Jacqueline M. Newman wrote . . . . .

Historians agree that two thousand two hundred to three thousand eight hundred years ago, China had a fully developed cuisine. They do not agree nor do they even mention what the cuisine was or what specific foods were in use.

In the 11th century BCE, The Middle Kingdom, as China is and was known, was no more than one-sixth the size it is today. In small separated communities, Beijing and the Yellow River delta were where people lived. By the fifth to third centuries BCE, the population had both concentrated and expanded. More food was grown in central areas, more animal husbandry practiced in the west and north, and more fisheries developed in the east. The country was one-quarter the size it is today, the west was near the midpoint of the country or just above where Xian is today. Sichuan and Hunan were not part of China and the piquancy of foods associated with those provinces had no part in the country’s early food history.

In these centuries, many grains were used, the literature inconsistent as to what they were. Historians simply call this ‘the period of five grains’ and in all probability mean two kinds of millet, soybeans, wheat, and rice.

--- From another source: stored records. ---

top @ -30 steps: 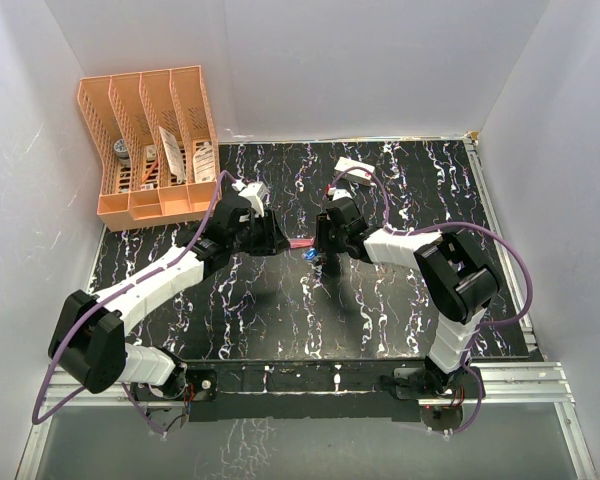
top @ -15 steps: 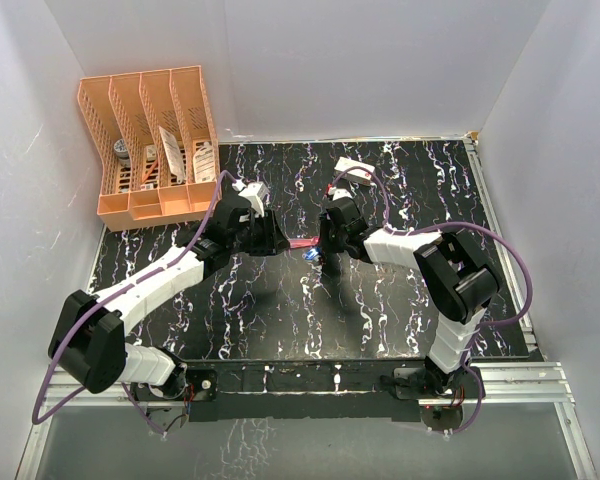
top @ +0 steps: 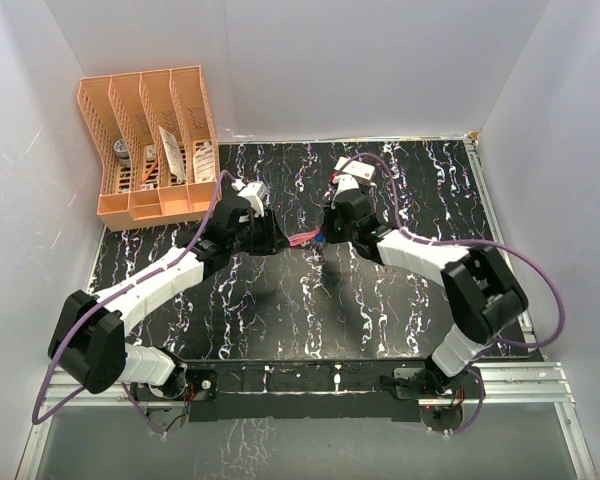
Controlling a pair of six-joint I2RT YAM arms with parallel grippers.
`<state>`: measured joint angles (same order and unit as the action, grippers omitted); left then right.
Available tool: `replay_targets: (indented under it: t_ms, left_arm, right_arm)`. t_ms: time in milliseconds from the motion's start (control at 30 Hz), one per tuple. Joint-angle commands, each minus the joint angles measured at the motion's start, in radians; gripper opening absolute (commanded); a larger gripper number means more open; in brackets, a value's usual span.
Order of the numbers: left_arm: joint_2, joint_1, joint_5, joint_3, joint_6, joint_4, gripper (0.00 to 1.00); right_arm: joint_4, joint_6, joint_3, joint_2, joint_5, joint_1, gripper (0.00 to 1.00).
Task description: Put the keys on the keyring
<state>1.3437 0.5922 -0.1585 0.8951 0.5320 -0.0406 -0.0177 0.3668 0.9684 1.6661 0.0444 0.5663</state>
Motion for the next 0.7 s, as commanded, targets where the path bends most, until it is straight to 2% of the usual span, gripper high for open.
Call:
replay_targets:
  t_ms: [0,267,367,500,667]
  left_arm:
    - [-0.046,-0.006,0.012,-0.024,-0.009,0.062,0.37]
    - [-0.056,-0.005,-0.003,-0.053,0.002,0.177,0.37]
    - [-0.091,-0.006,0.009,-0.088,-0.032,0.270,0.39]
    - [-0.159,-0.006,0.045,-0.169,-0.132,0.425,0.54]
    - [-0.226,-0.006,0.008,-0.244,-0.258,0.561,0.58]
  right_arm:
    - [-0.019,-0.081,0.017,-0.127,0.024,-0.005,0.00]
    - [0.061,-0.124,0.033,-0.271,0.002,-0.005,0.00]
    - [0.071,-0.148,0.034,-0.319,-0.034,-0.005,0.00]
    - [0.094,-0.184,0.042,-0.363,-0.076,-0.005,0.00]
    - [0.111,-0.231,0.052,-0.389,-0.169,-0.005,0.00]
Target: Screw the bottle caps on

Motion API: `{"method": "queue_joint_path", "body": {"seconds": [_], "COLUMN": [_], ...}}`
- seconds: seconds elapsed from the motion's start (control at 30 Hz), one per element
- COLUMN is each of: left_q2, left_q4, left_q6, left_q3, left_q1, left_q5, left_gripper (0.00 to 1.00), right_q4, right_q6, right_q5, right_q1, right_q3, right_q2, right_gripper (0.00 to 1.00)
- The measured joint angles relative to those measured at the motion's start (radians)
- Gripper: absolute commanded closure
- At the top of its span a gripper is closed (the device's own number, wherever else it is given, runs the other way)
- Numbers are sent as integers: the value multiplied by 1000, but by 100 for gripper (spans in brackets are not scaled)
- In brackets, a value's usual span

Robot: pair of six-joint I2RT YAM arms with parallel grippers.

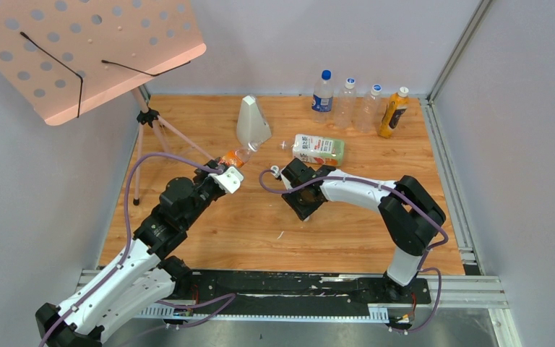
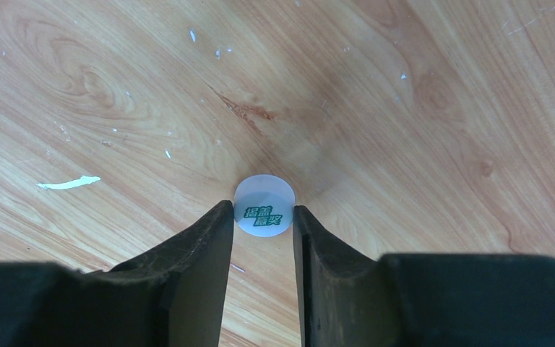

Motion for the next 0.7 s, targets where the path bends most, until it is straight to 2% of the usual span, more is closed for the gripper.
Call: {"method": "queue_joint_path", "body": {"seconds": [0.17,0.37,0.7], "left_q2": [-1,-4,-4], "left_q4": [0,0,0], "left_q6": [0,0,0], "left_q3": [0,0,0], "left_q1": [0,0,0], "left_q5": [1,4,4], "left_gripper": [100,100,100], "right_q4": [0,0,0], "right_q6": [-6,-8,-8], "right_q5": [0,0,6], "right_q1": [5,5,14], "right_q3": [0,0,0], "right_q2": [0,0,6], "right_gripper": [72,61,60]}}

We think of rice as a quintessential Chinese food, yet early in their food history little was known and very little consumed. It did not come into common use until the first century BCE, perhaps because the area around the Yellow River produced very little of it. About two hundred years later, rice moved south and gained popularity; climate and geography enhanced availability and use. Climate and concentration of people affects foods grown and consumed. People eat what is locally grown along with foods they can hunt, fish, or forage for.

Until 500 BCE, there was no reports of organized system of how the Chinese cooked their foods. The sage Confucius, who lived between 551 – 479 BCE, gets credit for developing protocols of cutting, cooking, and eating. His rules remain intact because there was limited contact to impact them.

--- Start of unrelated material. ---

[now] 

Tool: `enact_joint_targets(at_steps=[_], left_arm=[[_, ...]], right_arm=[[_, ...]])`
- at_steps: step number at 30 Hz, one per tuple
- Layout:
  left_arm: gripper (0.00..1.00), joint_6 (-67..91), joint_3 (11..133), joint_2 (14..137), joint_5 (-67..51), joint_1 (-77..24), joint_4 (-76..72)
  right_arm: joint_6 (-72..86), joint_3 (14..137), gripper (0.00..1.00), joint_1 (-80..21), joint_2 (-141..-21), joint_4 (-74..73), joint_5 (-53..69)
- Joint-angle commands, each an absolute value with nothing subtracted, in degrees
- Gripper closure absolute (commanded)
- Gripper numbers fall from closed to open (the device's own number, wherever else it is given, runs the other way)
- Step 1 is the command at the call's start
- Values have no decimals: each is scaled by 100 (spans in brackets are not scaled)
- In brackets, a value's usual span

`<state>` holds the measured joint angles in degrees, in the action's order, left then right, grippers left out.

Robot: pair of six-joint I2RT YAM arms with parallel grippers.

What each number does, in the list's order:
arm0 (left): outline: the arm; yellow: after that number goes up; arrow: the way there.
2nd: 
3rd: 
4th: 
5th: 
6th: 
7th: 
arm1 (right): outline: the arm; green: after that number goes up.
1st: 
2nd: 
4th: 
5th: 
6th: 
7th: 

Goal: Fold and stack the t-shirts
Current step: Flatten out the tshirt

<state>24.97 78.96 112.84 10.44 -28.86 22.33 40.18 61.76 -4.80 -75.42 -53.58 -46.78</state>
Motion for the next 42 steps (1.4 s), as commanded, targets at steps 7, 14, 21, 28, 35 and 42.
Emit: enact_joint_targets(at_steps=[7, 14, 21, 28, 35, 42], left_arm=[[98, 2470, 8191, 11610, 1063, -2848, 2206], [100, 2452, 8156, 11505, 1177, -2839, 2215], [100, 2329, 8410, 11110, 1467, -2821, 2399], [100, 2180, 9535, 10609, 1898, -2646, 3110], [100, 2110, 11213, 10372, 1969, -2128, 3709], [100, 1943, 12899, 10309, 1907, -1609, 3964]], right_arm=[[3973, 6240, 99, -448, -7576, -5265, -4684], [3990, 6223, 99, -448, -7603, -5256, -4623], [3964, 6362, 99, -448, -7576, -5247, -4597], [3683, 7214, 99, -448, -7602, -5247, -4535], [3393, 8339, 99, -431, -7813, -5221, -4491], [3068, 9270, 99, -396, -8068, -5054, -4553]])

Foods and related foodways changed when communities make choices among possible foods and cooking techniques in a given geographic environment. Increased population and need for additional land expands communities and contribute to food migrations. As travellers move from place to place, they talk about foods seen, they even serve them when they return home. Thus foods of different areas slip into and become localized fare.

In China, from the time of the building of the Grand Canal, ingredients and preparation variations moved. Emperor, Chin Shih Huang Ti, build this first contour canal, called the ‘Grand’ or ‘Magic Canal,’ to connect waterways of nearly eleven hundred miles (the equivalent of New York to Florida) to supply his troops on the move. On the canal’s connected pair of rivers, each flowing in the opposite direction, he ordered the shipping of grain supplies and other foods for the troops. This movement of foods, brought rice to the north, and wheat, millet, and sorghum to the south. This interchange was regional food co-mingling of the grandest proportion.

China’s early trade with the Philippines and Indonesia, and in 260 CE Syria and beyond, brought items from outside the country to the countryside infiltrating areas around seacoasts first. Broken Chinese porcelain on the beaches of Tanzania and Mozambique attest to things moving in the other direction in exchange for fruits and other foods. Tea is a good illustration of a food on the move. Before the time of the Three Kingdoms and during the reign of Sun Hao in 264 CE, tea was reasonably unknown. By the 4th century CE, some say it became China’s universal drink. Others believe that in the late Tang period, 618 – 970 CE, tea was still new and exotic, probably brought by Buddhist monks from the Burma-India border-country. In either case, tea was originally imported and it became the national drink. Today, it is common throughout China though not always considered the number one beverage.

Mongolian influences, circa 1125 CE, moved northern ideas, northern foods, and northern food preparation techniques southward. Specific illustrations include grilling and hot pot cookery. Hot Pot is now considered both a northern and southern delicacy. This period of Mongol influence was unidirectional, north to south.

From 1386 to 1398 CE, Tai Tsu also known as Ming Emperor Hung Mu, moved thousands upon thousands of people westward to resettle unpopulated areas. His reign and that of others in the Ming dynasty, 1368 – 1644 CE, limited movement of foods westward. Some years later, Manchu rulers and their subjects adopt, adapt, and incorporate foreign foods and cooking techniques moved northward. These new foods and preparation techniques, acquired from trade with the Dutch, Spanish, Portuguese, English, and French. One example is a food not indigenous to China, the sweet potato; it migrated all over the country. This tuber entered southern ports, became popular near the end of the 15th century, and made its way to every region of China as a common winter food. It can be found in Beijing, Xian, Chengdu, and Shanghai roasted and sold as a street food.

Cuisine, culture, and people are not static. The movement of people and food make for continual culinary melting pots. The one billion Chinese, just over one-quarter of the world’s population, still use grain as the basis and majority component of their diet and they supplement it with old or new foods that look, smell, and taste like Chinese food. Their changing foodways are expressions of cultural continuity over time.